• **Aim of the exercise**
Only the lines containing the string "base" are needed; copy all of them from the listing.

• **Data under study**
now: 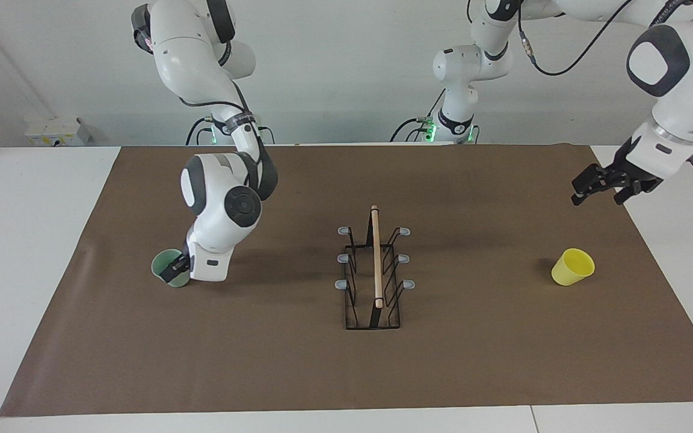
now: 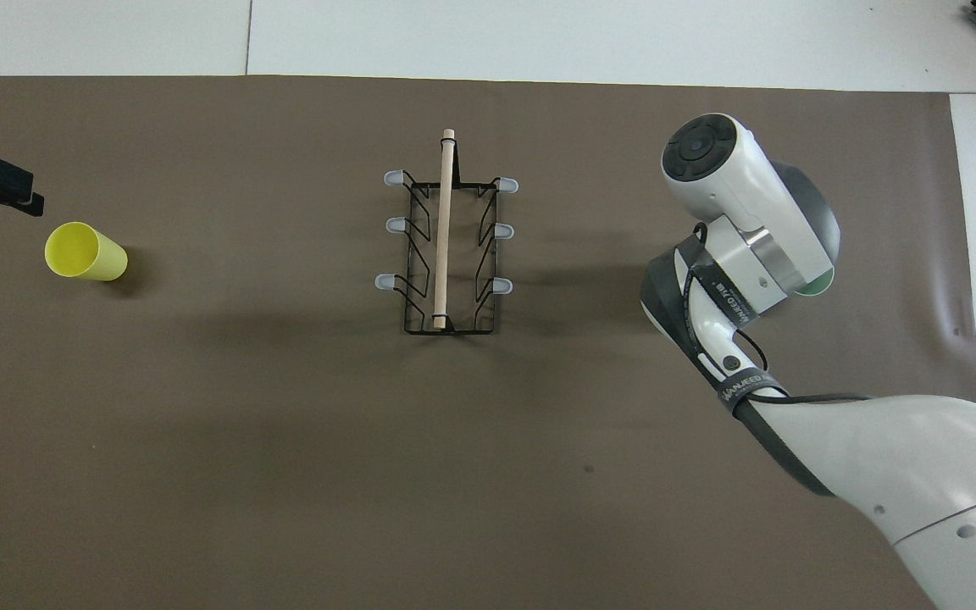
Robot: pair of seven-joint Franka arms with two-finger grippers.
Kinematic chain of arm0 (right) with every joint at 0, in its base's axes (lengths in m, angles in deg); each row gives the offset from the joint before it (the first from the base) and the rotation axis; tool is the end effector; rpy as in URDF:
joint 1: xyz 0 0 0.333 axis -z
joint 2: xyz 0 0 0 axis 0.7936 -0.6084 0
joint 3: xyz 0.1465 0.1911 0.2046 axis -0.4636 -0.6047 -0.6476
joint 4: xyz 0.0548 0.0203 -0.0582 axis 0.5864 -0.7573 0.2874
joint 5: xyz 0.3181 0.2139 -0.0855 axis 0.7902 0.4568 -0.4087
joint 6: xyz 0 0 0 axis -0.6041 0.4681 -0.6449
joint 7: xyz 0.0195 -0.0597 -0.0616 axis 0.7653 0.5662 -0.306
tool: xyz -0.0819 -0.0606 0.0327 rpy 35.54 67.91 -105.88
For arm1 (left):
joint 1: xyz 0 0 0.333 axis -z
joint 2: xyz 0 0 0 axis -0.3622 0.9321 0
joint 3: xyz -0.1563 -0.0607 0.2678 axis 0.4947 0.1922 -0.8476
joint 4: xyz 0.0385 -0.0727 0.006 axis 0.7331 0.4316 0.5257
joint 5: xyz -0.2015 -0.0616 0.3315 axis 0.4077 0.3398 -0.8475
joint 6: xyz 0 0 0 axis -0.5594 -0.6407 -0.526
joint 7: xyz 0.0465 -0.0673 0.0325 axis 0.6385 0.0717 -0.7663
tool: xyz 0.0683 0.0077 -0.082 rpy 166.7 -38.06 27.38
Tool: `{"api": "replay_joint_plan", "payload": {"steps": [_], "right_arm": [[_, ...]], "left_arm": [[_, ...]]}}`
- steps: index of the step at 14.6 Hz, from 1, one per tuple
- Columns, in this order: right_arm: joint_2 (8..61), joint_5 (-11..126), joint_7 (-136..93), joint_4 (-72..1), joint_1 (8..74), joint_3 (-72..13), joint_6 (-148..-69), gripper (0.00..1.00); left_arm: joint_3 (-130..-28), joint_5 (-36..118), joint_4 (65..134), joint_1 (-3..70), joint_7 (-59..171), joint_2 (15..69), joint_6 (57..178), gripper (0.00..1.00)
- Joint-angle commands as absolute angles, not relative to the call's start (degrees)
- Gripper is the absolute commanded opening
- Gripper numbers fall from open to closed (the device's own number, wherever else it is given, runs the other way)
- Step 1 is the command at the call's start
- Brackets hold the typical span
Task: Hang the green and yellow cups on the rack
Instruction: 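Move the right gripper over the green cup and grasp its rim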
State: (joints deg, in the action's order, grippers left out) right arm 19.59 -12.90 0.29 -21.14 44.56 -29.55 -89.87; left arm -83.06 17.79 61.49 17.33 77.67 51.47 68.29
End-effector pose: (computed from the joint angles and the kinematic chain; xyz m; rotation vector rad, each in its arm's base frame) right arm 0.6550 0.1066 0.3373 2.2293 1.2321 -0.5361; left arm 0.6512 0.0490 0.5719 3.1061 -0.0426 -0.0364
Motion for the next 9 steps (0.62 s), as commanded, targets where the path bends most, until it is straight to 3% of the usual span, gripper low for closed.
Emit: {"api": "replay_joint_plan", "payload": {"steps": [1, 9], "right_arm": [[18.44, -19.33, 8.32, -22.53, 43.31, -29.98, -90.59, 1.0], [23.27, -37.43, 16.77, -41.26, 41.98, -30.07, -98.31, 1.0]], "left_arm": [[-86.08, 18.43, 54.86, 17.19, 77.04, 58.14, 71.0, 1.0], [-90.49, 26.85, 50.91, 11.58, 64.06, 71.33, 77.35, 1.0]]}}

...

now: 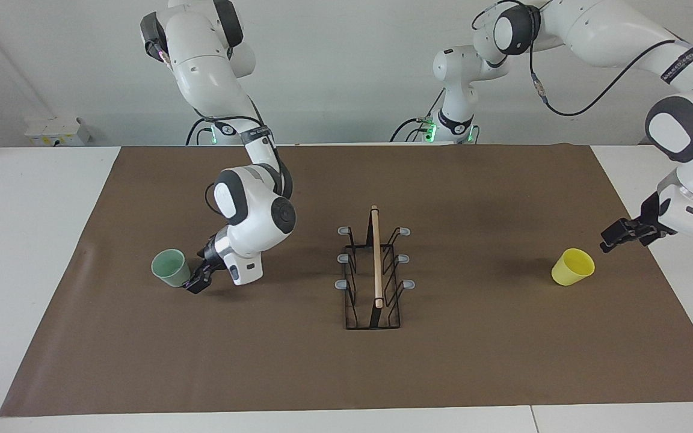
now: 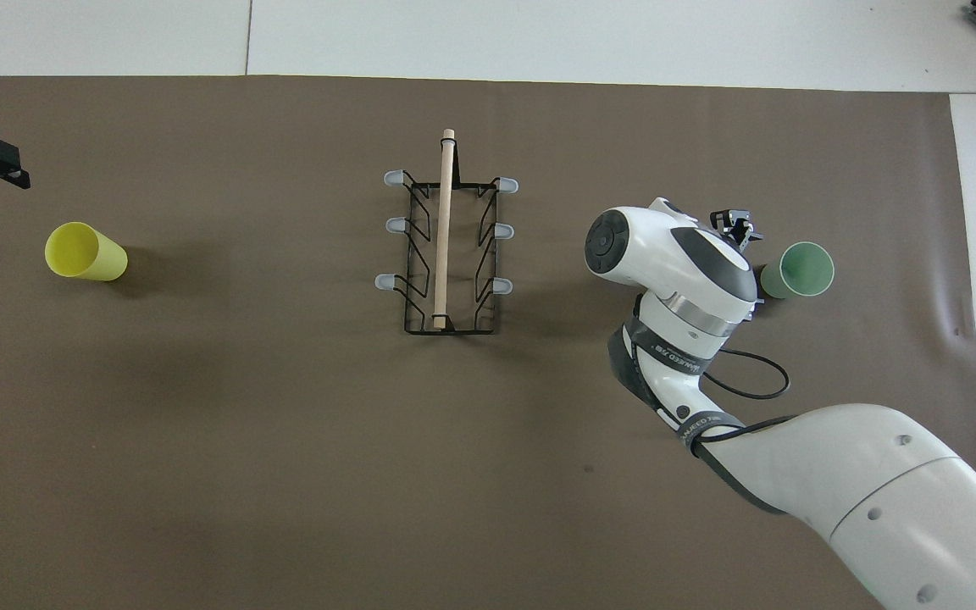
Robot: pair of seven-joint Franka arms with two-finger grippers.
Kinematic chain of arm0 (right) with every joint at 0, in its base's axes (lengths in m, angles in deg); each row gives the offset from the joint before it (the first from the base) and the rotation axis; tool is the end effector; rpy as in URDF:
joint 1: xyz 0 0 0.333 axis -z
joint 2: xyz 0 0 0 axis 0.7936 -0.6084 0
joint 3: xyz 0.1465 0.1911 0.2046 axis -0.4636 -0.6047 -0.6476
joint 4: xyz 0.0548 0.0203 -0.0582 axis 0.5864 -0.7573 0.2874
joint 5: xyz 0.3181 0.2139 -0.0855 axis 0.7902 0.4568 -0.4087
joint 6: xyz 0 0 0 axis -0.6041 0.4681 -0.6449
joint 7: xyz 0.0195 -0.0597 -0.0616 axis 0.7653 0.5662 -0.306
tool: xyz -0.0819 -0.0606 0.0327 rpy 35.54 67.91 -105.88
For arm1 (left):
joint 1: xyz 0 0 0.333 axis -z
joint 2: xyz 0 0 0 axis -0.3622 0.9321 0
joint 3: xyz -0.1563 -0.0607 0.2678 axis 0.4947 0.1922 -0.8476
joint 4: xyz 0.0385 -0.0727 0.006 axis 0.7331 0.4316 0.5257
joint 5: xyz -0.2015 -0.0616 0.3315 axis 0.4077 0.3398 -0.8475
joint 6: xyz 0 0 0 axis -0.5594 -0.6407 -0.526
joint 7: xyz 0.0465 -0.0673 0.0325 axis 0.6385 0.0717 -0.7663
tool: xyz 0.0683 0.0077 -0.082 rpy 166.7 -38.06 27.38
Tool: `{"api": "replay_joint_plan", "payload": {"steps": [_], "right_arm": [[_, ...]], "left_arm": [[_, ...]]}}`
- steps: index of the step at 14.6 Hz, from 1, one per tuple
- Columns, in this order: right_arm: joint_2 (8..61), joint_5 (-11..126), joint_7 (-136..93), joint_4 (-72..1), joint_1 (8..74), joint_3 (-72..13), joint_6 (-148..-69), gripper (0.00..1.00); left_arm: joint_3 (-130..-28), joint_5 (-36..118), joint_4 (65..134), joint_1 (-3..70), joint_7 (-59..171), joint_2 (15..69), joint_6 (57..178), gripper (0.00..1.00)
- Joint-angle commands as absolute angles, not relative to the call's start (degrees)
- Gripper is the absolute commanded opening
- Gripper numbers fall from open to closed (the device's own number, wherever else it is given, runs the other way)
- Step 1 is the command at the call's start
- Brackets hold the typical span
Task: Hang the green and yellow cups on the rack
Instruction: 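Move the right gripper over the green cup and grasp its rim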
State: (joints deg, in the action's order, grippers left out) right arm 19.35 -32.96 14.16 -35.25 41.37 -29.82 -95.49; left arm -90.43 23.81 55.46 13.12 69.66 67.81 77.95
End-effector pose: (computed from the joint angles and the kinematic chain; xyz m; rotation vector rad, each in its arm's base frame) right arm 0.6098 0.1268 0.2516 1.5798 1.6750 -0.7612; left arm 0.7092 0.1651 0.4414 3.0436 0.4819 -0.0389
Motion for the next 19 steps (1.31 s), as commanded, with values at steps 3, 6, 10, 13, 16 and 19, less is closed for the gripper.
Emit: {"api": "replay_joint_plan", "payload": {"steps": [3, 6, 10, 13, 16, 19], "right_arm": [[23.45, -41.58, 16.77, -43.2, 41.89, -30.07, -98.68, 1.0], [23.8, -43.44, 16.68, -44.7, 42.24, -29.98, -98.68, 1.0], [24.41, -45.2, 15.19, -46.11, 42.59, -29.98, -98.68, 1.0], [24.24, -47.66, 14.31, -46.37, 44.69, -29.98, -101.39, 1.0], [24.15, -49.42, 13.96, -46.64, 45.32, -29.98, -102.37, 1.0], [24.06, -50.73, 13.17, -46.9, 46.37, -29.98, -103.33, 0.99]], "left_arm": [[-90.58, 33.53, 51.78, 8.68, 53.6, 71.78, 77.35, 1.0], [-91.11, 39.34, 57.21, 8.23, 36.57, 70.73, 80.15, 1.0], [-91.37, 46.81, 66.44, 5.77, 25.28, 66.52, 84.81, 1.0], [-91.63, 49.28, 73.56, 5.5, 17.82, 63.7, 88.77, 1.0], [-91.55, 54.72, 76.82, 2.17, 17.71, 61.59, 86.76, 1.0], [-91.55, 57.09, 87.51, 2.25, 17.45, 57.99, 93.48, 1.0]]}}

• **Answer below**
Kinematic chain of arm0 (right) with every joint at 0, in its base's axes (lengths in m, angles in deg); each row gives the offset from the joint before it (the first from the base) and the rotation axis; tool is the end effector; rpy as in URDF:
End-effector pose: (computed from the joint angles and the kinematic chain; xyz m; rotation vector rad, each in its arm's base frame) right arm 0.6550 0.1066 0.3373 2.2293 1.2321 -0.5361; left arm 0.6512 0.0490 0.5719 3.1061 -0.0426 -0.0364
Kinematic chain of arm0 (right) with every joint at 0, in its base's axes (lengths in m, angles in deg); each row gives the offset from the joint before it (the first from the base) and the rotation axis; tool is the end effector; rpy as in URDF:
End-effector pose: (computed from the joint angles and the kinematic chain; xyz m; rotation vector rad, each in its arm's base frame) right arm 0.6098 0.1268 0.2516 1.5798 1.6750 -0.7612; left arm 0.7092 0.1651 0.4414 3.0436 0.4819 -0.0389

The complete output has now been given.